1st Minister of Rural Development (Maharashtra)
- In office 1 May 1960 – 19 November 1962
- Preceded by: position established
- Succeeded by: S. K. Wankhede

1st President of Maharashtra Pradesh Congress Committee
- Preceded by: position established
- Succeeded by: Vinayakrao Patil

Member of Parliament, Lok Sabha
- In office (1951-1957), (1957 – 1960)
- Preceded by: position established
- Succeeded by: T. S. Patil
- Constituency: Akola Lok Sabha constituency Buldhana Lok Sabha constituency

Member of Maharashtra Legislative Assembly
- In office (1962-1967), (1967 – 1972)
- Preceded by: position established
- Succeeded by: Manohar Bhikaji Tayade
- Constituency: Akot

Personal details
- Born: 14 January 1901 Khed Tal.
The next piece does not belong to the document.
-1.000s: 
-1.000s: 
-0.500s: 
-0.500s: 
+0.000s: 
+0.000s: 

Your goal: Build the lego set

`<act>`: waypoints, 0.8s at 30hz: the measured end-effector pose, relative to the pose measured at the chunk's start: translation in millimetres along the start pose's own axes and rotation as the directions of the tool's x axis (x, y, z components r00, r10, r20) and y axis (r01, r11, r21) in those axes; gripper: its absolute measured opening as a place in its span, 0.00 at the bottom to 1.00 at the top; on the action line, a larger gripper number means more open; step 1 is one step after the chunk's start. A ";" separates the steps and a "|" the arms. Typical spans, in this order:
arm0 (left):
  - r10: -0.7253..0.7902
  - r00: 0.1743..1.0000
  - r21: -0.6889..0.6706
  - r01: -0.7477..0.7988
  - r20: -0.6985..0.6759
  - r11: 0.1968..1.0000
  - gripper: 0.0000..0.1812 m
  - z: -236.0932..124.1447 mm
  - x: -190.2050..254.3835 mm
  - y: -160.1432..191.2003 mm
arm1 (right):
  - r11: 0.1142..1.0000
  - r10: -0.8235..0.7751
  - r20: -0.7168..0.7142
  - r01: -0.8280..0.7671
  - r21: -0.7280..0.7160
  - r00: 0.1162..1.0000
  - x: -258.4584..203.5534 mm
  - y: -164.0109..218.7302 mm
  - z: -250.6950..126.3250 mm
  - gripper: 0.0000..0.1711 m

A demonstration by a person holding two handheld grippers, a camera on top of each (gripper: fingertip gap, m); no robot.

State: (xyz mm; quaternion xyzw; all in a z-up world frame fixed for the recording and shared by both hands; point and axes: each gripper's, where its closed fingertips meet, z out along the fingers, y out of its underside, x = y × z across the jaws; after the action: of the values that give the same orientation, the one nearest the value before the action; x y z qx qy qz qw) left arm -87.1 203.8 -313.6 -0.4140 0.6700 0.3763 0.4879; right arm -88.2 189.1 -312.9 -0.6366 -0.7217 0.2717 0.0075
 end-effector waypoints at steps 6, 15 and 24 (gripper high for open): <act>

Morshi, Amravati district, Maharashtra, India
- Died: 25 May 1969 (aged 68) Amravati, India
- Party: Indian National Congress
- Profession: Politician

= Gopalrao Bajirao Khedkar =

Indian politician

Gopalrao Bajirao Deshmukh (14 January 1901 - 25 May 1969), also known as Abasaheb Khedkar, was a social activist and a farmers' leader in India. He was the Minister of Rural Development in the first cabinet ministry of Maharashtra and the first President of Maharashtra Pradesh Congress Committee.

==Biography==
He was born at Khed in Amravati district of Vidarbha, Maharashtra on 14 January 1901. In 1917, after his matriculation, Abasaheb studied Homeopathy in Kolkata. In 1920, when he was studying at Amravati Victoria Technical School he came across Mahatma Gandhi non co-operation movement.
He established Shivaji Boarding in 1923 which later became Shivaji Education Society.

==Political career==

Abasaheb Khedkar was a protagonist of Samyukta Maharashtra and opposed to formation of separate Vidarbha. He wanted all Marathi speaking areas of India to be united under one state of Maharashtra, in the larger interest of Marathi people.
He was one of the signatories of the informal agreement reached in 1953 by Marathi speaking politicians from different regions of Marathi speaking areas on the composition, and organization of the future Maharashtra state. The agreement is popularly known as the Nagpur Pact. He was the first president of Maharashtra Pradesh Congress Committee. He refused to take the position of Chief Minister of Maharashtra and preferred to take up the Rural Development portfolio. He was instrumental in implementing Panchayat raj in Maharashtra in the form of Zilla parishads (Equivalent to County or District Councils) in 1962.

==Akola Loksabha==
Khedkar was elected as Member of Parliament From Akola Lok Sabha constituency twice and served in the Lok sabha from 1951 to 1960. He resigned from the Lok sabha in 1960 to enter into government of the newly formed state of Maharashtra.

==Akot Vidhansabha==
Khedkar was elected from Akot constituency in 1962 to the first legislative assembly of the newly formed state of Maharashtra.
He was re-elected from the same constituency in the 1967 elections.

==Death and legacy==

- Dr. Abasaheb Khedkar died in 1969 at Amravati.
- Shri Shivaji Arts and Commerce Mahavidyalaya at Telhara district Akola was renamed in his memory to Dr Gopalrao Khedkar Mahavidyalaya Gadegaon (Telhara).
- A Special cover of the Indian Postal Stamp was issued by the then President Of India, Mrs Pratibha Patil in 2013 at Amravati. Early in Mrs. Patil's career, Abasaheb had been her political mentor. His son was Late Vasantrao Gopalrao Khedkar Retd. IAS and daughter Late Nalini Vasant Deshmukh.